▶ [THE PROBLEM]:
Exactly as written, print the lines from the top of the listing through the line containing "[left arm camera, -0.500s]"; include no pictures.

>>>>>

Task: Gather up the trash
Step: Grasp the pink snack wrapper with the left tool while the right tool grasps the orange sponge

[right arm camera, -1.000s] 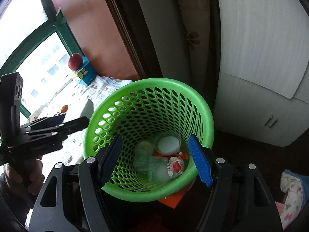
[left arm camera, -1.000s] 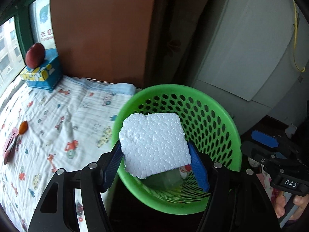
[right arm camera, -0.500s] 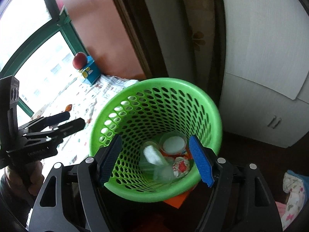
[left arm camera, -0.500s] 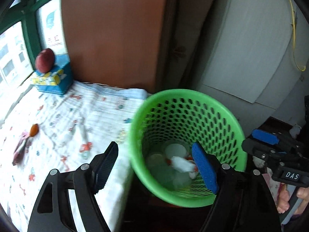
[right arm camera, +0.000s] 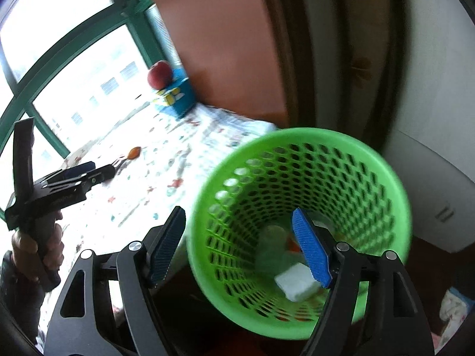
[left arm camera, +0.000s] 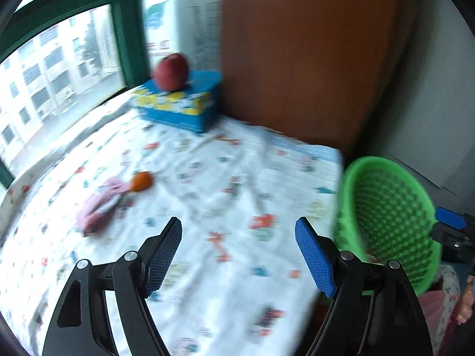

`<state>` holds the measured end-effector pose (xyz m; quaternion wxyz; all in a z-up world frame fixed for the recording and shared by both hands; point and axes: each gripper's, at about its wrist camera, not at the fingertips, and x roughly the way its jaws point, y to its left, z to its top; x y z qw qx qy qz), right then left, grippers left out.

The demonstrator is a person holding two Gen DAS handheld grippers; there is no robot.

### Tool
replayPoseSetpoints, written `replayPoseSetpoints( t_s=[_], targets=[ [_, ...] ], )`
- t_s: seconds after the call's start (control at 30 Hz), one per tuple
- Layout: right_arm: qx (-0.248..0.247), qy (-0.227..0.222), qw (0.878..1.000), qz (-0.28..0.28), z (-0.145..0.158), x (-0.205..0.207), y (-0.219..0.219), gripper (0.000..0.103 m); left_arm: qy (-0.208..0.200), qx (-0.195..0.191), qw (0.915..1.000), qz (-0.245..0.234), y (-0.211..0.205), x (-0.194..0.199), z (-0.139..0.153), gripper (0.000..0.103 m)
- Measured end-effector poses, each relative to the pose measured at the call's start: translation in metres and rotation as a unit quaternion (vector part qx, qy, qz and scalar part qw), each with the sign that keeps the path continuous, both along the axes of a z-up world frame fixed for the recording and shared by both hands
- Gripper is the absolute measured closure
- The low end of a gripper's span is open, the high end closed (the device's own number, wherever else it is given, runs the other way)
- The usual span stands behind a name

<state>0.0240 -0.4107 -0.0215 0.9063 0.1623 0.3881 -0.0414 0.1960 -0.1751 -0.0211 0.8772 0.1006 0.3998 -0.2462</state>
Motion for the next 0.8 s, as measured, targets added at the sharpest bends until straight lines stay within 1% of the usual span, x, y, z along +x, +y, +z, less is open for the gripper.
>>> replayPoseSetpoints(
  t_s=[0.17, 0.3, 0.43, 0.53, 0.57, 0.67, 0.77, 0.8],
  targets=[
    [0.004, 0.003, 1.000, 0.030, 0.003, 0.031, 0.025, 0.028, 0.003, 0.026, 0.9988, 0.042, 0.047, 0.042, -0.010, 0.027],
    [0.000, 0.005, 0.998, 0.056, 0.004, 0.060, 0.048, 0.028, 0.009, 0.048, 0.9968, 0.062, 0.078, 0.071, -0.021, 0.027],
    [0.000, 0.010, 0.997, 0.076, 0.004, 0.089, 0.067, 0.028, 0.024, 0.065, 0.9953, 0.068, 0.105, 0.100, -0.036, 0.027],
    [-0.002, 0.014, 0.996, 0.090, 0.002, 0.111, 0.082, 0.028, 0.027, 0.082, 0.9936, 0.073, 0.124, 0.122, -0.050, 0.025],
    [-0.001, 0.015, 0.996, 0.093, 0.001, 0.115, 0.085, 0.028, 0.033, 0.083, 0.9934, 0.072, 0.130, 0.130, -0.054, 0.023],
    [-0.003, 0.022, 0.994, 0.109, -0.003, 0.137, 0.100, 0.028, 0.041, 0.088, 0.9926, 0.073, 0.143, 0.150, -0.066, 0.022],
    [-0.012, 0.029, 0.992, 0.126, -0.007, 0.155, 0.115, 0.028, 0.054, 0.086, 0.9929, 0.062, 0.153, 0.166, -0.077, 0.015],
    [-0.013, 0.030, 0.991, 0.130, -0.008, 0.159, 0.119, 0.028, 0.060, 0.082, 0.9933, 0.056, 0.155, 0.171, -0.081, 0.015]
  ],
)
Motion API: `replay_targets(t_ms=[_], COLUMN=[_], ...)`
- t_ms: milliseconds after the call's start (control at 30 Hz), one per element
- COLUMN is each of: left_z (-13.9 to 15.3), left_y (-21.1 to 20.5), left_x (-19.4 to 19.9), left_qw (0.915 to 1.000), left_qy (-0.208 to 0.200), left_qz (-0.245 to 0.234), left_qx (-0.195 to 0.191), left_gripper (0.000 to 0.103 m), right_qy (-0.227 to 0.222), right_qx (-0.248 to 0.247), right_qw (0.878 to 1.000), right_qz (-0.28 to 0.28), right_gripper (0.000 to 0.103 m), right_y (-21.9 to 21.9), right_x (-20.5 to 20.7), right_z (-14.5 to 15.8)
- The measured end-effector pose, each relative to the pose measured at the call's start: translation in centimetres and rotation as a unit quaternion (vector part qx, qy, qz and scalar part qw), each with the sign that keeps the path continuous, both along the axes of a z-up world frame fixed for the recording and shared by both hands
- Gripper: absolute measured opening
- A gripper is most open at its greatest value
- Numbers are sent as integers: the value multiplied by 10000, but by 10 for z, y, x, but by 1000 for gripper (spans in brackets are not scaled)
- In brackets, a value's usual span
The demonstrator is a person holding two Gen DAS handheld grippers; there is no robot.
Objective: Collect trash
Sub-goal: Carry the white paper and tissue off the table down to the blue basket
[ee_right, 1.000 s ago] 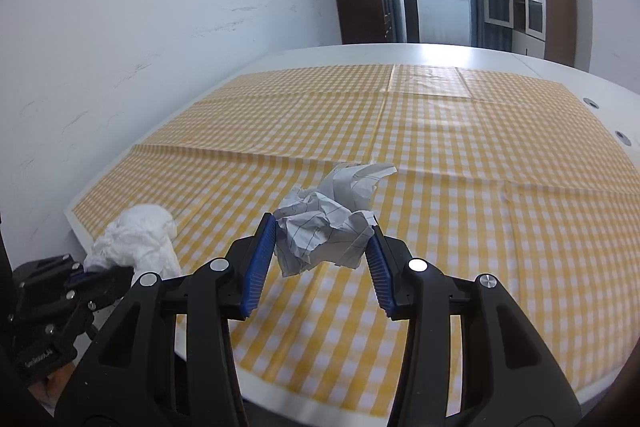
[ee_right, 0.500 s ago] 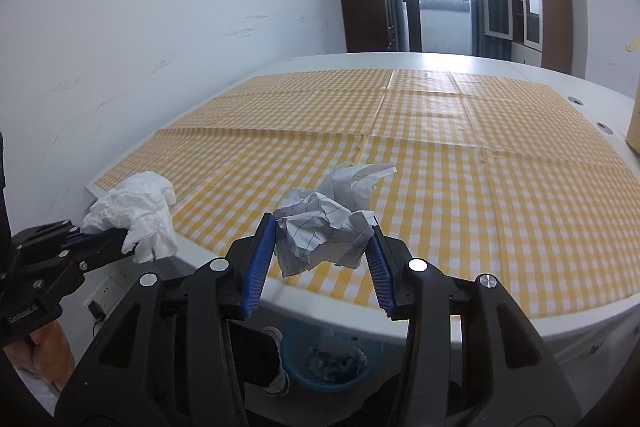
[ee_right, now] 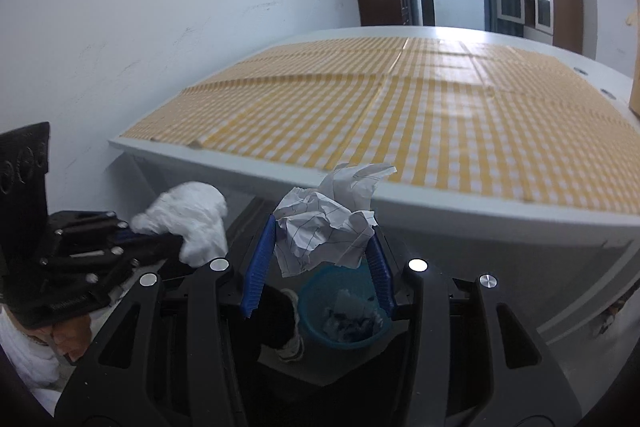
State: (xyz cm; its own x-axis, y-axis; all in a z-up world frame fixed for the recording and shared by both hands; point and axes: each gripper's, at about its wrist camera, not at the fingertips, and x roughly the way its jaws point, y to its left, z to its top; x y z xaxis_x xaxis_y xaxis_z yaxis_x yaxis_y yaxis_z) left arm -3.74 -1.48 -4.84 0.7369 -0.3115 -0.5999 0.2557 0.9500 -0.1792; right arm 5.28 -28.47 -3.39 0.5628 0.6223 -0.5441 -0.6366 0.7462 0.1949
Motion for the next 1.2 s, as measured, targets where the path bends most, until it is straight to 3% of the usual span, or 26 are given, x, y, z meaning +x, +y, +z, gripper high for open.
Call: replay_targets(t_ms=[333, 733, 867, 1000, 1200], left_z=[-91, -169, -195, -206, -236], left_y=[22, 46, 55, 55, 61], left_x=[5, 45, 68, 88, 123], left_qw=[9944, 9853, 9769, 9721, 9553], left_qy=[1046, 1669, 2042, 2185, 2735], left_qz=[87, 214, 380, 520, 707], left_qx=[-137, -291, -495, -673, -868], left_gripper=[5, 5, 5, 5, 5], right_qy=[604, 1665, 1963, 2611, 3081], right_qx=[-405, -830, -894, -793, -839], right_qw=[9968, 9824, 9764, 9620, 9472], right_qz=[339, 168, 101, -55, -284], right_gripper=[42, 42, 42, 42, 42], right_y=[18, 44, 47, 57, 69], right_x=[-19, 32, 45, 71, 103], right_z=[-71, -173, -201, -232, -267])
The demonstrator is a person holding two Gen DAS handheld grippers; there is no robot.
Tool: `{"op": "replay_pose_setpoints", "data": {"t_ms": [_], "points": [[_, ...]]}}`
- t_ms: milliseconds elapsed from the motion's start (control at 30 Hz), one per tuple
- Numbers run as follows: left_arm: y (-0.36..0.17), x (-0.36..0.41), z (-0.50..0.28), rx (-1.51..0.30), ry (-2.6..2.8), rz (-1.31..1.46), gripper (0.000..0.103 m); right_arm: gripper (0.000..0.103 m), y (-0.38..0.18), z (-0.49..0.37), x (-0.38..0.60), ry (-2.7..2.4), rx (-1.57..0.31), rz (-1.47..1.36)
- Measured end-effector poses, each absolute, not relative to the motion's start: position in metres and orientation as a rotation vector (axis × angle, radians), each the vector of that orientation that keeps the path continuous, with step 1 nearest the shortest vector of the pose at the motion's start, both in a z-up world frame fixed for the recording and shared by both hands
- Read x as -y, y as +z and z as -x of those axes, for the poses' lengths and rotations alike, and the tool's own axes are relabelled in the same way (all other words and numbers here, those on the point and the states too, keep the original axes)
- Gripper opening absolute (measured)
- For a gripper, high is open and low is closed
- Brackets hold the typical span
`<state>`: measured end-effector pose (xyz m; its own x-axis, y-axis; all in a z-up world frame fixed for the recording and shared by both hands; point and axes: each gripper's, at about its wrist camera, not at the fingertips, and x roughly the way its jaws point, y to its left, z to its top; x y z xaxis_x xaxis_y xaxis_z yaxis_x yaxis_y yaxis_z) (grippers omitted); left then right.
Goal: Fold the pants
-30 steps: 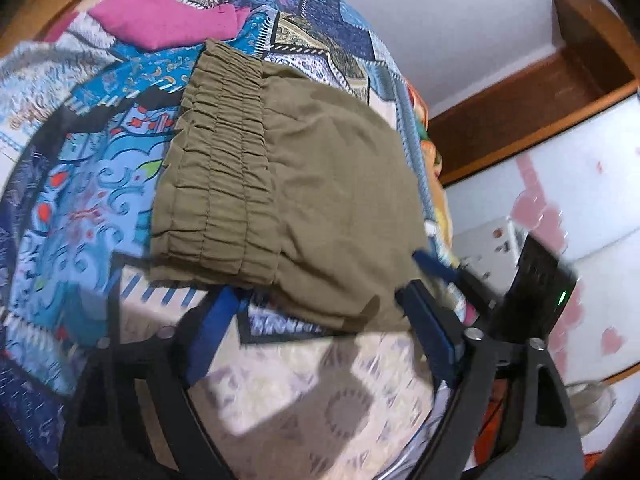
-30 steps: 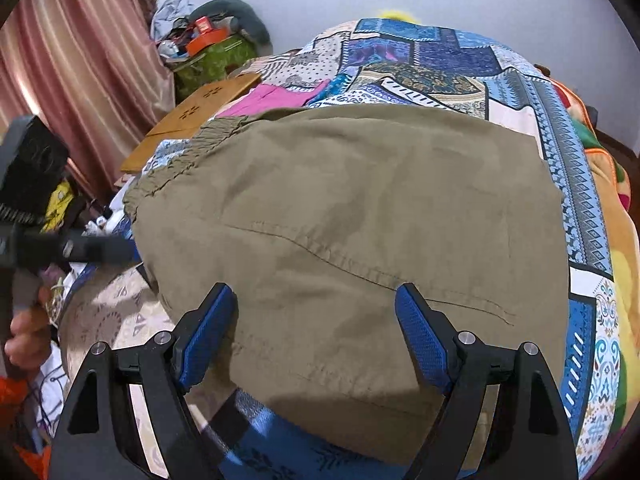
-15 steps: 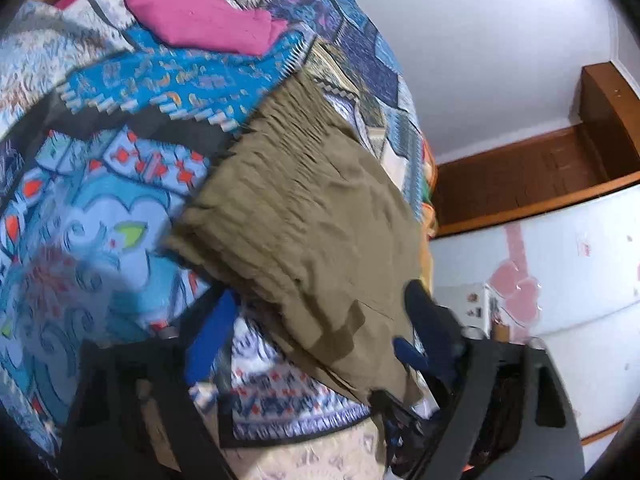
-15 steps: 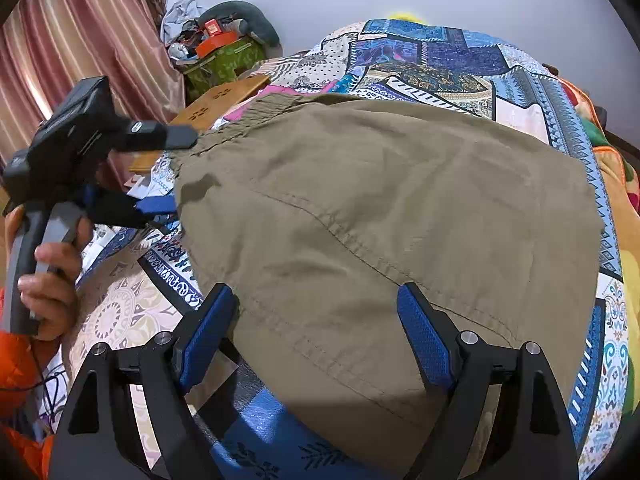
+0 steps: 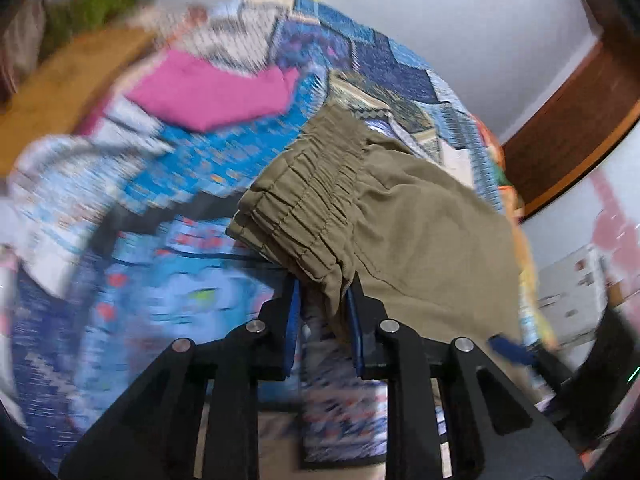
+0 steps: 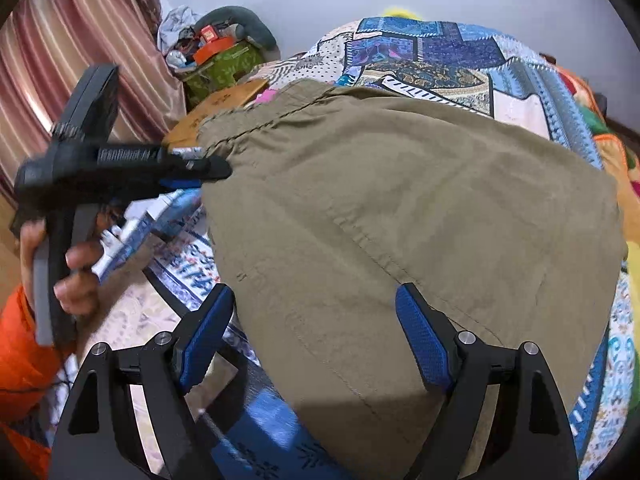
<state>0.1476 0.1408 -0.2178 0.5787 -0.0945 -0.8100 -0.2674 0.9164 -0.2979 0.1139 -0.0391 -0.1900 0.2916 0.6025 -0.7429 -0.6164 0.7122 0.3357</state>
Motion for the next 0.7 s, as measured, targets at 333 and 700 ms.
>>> {"op": "replay_pose_setpoints", "data": {"t_ms": [333, 700], "points": [[-0.200, -0.172, -0.072, -0.863, 0.419, 0.090, 0.014, 0.076, -0.182, -0.106, 0.025, 0.865, -0.992, -0.056], [-0.172, -0.175, -0.064, -0.825, 0.356, 0.072, 0.013, 0.076, -0.181, -0.093, 0.025, 0.822, -0.977, 0.025]]}}
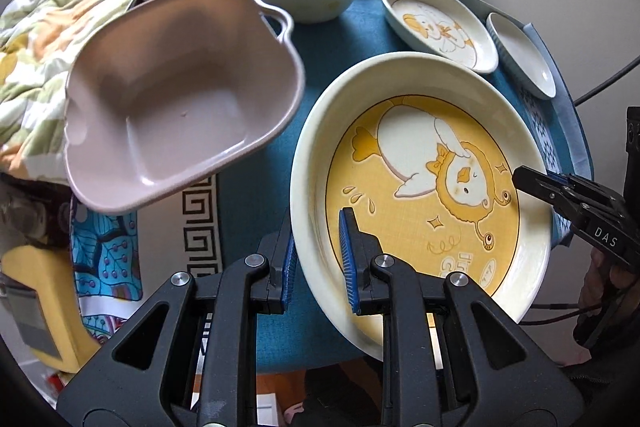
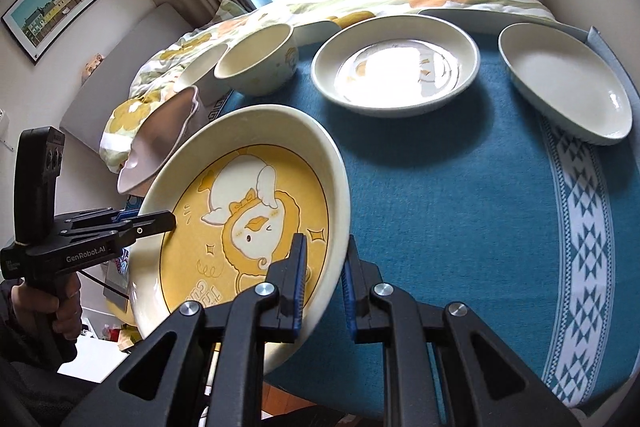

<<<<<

▶ [RESPONSE TO THE TASK]:
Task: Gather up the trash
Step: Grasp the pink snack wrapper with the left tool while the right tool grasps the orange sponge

[right arm camera, -1.000s] 
[left arm camera, -1.000s] 
[right arm camera, -0.500s] 
[left arm camera, -0.500s] 

Nothing remains open in this exercise.